Re-imagining Higher Ed

May 29, 2020

Thank you for coming together for an energizing call with Otto Scharmer, Dacher Keltner and Sanjay Sarma on re-imagining education! More than 800 of you joined the call, and it opened up so many profound questions, like:
Can we lead with curiosity, compassion and courage? Can education become more than just exams? What is a healthy human? How do we equip students with a transformational literacy? Can schooling integrate hands, head and heart? If online learning succeeds when offline classrooms are socially distant, can we flip our current modalities of teaching? How can service and arts support the praxis of wisdom? What core competencies do existing institutions need to shift from ego-system thinking to eco-system designs? As the half-life of degrees falls, how can we balance vertical specialization of skills with a horizontal universality of values? Instead of replacing one app, maybe it's time to build a new operating system? Can we learn to live in the grey zone? Heading into an upcoming 'social recession', how do we respond to 1.6 billion student lives that are now disrupted?

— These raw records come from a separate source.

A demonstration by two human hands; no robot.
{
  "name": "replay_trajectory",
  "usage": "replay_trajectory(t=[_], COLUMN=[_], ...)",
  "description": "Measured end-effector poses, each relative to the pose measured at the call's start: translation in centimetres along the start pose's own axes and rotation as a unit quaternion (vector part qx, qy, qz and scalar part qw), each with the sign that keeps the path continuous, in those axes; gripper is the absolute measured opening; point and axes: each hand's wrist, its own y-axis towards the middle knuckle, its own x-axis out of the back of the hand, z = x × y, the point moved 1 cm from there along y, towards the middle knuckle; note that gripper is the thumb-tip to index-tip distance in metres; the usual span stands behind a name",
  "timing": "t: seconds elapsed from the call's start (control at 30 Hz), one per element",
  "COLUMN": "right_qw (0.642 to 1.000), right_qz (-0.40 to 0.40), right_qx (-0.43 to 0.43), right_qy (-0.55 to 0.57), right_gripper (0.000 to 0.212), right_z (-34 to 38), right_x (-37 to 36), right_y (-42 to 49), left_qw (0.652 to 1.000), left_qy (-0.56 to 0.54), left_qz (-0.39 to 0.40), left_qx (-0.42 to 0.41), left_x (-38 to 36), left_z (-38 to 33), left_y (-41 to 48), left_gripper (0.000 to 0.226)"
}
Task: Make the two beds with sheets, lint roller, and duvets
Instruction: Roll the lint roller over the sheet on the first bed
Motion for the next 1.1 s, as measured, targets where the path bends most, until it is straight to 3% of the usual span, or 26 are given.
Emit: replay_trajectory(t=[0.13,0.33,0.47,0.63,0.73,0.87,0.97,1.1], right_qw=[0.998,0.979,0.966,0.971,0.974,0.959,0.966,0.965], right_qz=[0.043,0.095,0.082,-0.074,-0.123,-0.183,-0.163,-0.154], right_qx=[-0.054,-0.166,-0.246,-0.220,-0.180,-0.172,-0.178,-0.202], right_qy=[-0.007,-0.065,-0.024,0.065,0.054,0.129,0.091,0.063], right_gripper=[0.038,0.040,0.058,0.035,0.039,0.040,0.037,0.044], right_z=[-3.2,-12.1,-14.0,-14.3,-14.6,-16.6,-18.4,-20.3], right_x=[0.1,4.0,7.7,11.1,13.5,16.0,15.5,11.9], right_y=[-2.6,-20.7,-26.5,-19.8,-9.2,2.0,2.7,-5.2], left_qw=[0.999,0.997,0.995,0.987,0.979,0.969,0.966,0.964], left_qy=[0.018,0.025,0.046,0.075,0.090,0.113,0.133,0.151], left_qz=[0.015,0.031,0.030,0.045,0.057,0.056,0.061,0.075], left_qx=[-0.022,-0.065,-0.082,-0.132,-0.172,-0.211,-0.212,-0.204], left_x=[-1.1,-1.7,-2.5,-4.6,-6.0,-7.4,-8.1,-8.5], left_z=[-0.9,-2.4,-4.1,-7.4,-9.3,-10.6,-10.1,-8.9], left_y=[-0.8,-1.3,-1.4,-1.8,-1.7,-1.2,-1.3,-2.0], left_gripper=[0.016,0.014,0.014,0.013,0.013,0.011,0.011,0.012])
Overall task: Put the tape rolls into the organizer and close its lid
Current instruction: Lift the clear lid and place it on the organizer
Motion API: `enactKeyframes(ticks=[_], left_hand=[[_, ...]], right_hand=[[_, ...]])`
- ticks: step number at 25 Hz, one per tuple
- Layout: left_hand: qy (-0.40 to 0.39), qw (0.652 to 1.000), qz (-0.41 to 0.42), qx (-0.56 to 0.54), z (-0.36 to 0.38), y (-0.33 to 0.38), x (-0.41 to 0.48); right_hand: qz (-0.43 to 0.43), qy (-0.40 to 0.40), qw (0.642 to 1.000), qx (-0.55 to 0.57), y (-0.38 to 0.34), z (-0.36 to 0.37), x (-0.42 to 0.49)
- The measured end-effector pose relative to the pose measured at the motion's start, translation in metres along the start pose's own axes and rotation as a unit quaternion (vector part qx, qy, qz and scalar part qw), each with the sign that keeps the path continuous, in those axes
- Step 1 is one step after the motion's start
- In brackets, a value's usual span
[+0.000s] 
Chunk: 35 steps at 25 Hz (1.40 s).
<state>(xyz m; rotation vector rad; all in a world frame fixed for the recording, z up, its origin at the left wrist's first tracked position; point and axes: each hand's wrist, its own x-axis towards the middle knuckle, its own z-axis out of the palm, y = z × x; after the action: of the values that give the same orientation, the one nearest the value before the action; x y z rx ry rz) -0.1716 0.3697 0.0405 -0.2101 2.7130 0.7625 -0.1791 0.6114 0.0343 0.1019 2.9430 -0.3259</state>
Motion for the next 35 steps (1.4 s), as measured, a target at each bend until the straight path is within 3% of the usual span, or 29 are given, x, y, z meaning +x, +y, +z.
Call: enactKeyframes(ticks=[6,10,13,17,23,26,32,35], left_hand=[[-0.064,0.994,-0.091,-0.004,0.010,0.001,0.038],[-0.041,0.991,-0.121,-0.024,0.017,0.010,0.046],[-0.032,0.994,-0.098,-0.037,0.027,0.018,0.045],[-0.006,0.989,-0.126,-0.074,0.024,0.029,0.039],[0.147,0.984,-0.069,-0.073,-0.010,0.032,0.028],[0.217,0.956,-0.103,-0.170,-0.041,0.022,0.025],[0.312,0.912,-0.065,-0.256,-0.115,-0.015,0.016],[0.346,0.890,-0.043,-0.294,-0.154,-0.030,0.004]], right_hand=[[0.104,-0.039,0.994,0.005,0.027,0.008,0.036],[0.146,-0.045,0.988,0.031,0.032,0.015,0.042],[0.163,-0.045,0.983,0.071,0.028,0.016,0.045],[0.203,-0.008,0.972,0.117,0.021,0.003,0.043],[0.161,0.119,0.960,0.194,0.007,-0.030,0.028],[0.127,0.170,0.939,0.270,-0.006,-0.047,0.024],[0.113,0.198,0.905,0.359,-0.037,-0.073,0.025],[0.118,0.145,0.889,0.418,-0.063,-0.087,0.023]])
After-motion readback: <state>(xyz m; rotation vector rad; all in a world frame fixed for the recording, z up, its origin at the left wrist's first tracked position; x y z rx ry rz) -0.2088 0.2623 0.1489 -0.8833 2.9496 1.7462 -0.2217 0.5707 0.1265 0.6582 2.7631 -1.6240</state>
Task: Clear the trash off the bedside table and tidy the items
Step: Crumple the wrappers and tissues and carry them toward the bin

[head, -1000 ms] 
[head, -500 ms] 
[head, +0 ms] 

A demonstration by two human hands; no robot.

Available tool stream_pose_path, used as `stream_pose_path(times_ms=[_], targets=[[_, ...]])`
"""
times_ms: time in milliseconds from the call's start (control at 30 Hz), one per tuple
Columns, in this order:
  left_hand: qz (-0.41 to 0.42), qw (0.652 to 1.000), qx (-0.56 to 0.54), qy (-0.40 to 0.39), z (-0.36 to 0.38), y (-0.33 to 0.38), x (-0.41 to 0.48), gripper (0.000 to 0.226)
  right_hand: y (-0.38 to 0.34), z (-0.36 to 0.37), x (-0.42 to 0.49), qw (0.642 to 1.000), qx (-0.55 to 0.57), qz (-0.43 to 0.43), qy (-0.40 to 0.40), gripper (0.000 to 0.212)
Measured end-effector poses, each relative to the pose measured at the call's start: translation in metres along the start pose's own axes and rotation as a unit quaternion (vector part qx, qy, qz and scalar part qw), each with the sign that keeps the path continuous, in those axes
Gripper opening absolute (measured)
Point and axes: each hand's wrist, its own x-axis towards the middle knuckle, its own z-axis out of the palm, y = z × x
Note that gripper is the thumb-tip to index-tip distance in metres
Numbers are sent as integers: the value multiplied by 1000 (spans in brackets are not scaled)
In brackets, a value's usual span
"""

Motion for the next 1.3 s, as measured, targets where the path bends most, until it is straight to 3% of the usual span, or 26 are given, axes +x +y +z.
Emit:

Below are a few ways to follow-up ...
Here is small collage from your thoughtful feedback and highlights:
"Structural institutions dissolving to allow for wisdom based learning is exciting." "Transformational literacy begs the questions of transformational leadership." "If universities are utilitarian, online learning will destroy them." "Loved the subtle analogy of nature playing an experiment on us by forcing us to do without proximity." "The profit motive inevitably overruns any creative venture in education. Higher ed is particularly market driven, and thus ensures that societal gaps are effectively maintained." "Listening is as an under-rated leadership skill. If you change the way you listen, you change the way you look at the world." "Our students yearn for praxis. They are like young race horses at the gate, and we just need to step back and let them race." "A couple cannot move their relationship online. Technology is no substitute for human interaction in learning." "Ed Schein's empathy walk." "Japanese have a concept of Kintsugi, where a cracked bowl is repaired with gold, making it even more valuable. Pandemic is that opportunity for us, collectively."

Despite the challenging constraints of the pandemic, it is reassuring that our spirits still find ways to come together across boundaries, unite around universal values, and keep compounding small ripples of goodwill until they turn into tidal waves.

Thank you, for co-creating such a sacred space, and we very much look forward to continuing the dialogue.